Gluten, Famine and the Slow Crawl of Medical Knowledge August 20, 2012
Author: Beach Combing | in : Ancient, Contemporary, Modern , trackback***Beach wants to salute his readers for a couple of days as he is going on his yearly retreat (hermit’s cave etc): he’ll see you on the other side, if the wolves don’t come***
Wheat is the grain of the west. The crop that has followed Europeans wherever they have gone for the simple reason that post 300 AD and prior to the Reformation wheat was needed by Christians wanting to get into heaven. We all sin, we all need to be forgiven and you must have bread and wine to do that. Wine can be a little rheumy red vinegar shipped to Tasmania from Turkey. But bread has to be bread and even if you are in a farmhouse on some good forsaken heath in Labrador you have to grow or have easy access to wheat.
The problem is though that for a small minority wheat is poison. Those with celiac disease react badly to gluten that is carried in a number of cereals – rye, barley etc – but above all wheat. Gluten provokes their immune system that then turns its incisors on their digestive systems.
Celiac condition has everything to do with ‘the greatest mistake in history’, but the mistake that allowed our escape from the seasons: the invention of agriculture. A 1981 study suggests that celiac condition is found in higher proportions the further you travel from the starting points of agriculture: i.e. there are more celiacs among populations that have had less time to adapt to the use of cereals in our diet.
All this is relatively well known. What is less discussed is humanity’s reaction to celiac condition. First, celiac disease – save in the case of an unfortunate few – stops when you stop eating gluten. In other words an exclusion diet or a month on a desert island will ‘cure’ you. Men and women who have suffered massive weight loss and compromised digestive tracts suddenly put on weight and stabilise.
The first description of celiac condition comes in a third-century (AD) medical tract. It was then observed in medical discussions, particularly from Europe – a relatively high celiac area – from early modern times. What is extraordinary is that no one cottoned on that cereals were the problem.
In the late nineteenth century Samuel Gee, a British doctor wrote about eating few cereals or ‘farinaceous food’. But the real breakthrough came in the Second World War in the worst circumstances. In 1944 German occupied Netherlands began to starve: with calorie intake falling from 1000 to 500 calories in the spring of 1945 in some areas. In this time children in a celiac ward at Utrecht – many children died of celiac condition – suddenly started to get better as grain vanished from their diets.

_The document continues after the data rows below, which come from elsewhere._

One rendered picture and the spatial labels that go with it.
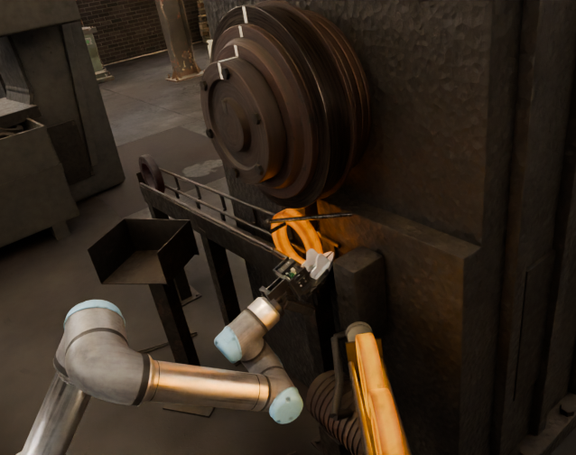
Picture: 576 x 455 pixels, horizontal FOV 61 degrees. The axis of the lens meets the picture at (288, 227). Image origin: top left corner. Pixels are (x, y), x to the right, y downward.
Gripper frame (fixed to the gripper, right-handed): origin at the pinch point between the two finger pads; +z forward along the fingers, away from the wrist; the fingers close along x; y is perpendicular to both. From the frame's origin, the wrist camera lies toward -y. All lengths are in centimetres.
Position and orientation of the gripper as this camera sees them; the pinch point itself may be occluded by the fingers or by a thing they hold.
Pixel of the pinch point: (330, 257)
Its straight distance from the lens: 125.5
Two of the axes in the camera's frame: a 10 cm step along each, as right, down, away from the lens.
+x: -5.9, -3.1, 7.4
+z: 7.1, -6.4, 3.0
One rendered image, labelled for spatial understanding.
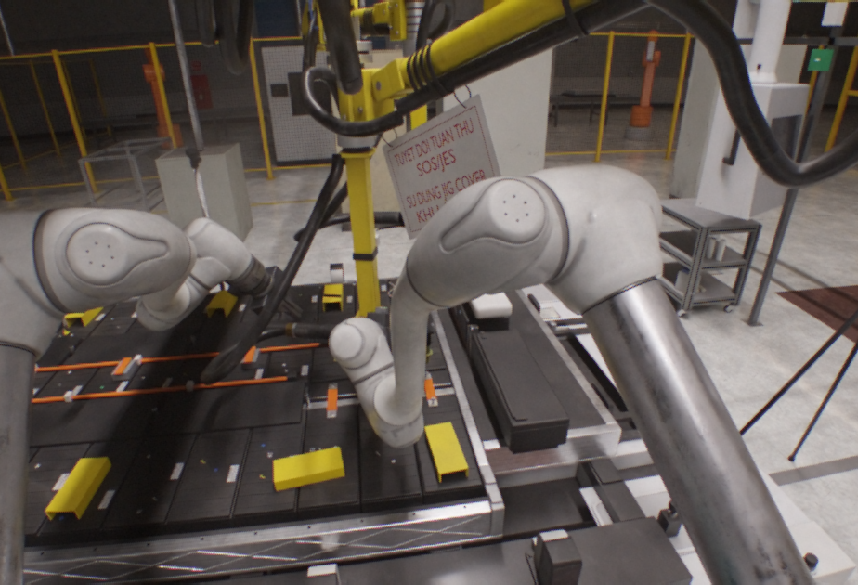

The man justly credited with the breakthrough, Willem-Karel Dicke was a doctor responsible for these children. However, Dicke had already seen evidence that wheat and other grains might be part of the problem. As early as 1936 – and his suspicions perhaps went back even further – he found dramatic improvements in celiac children who were put on fruit and vegetable or even on special banana diets. He also saw some patients get notably worse when they went home where such diets were difficult to follow.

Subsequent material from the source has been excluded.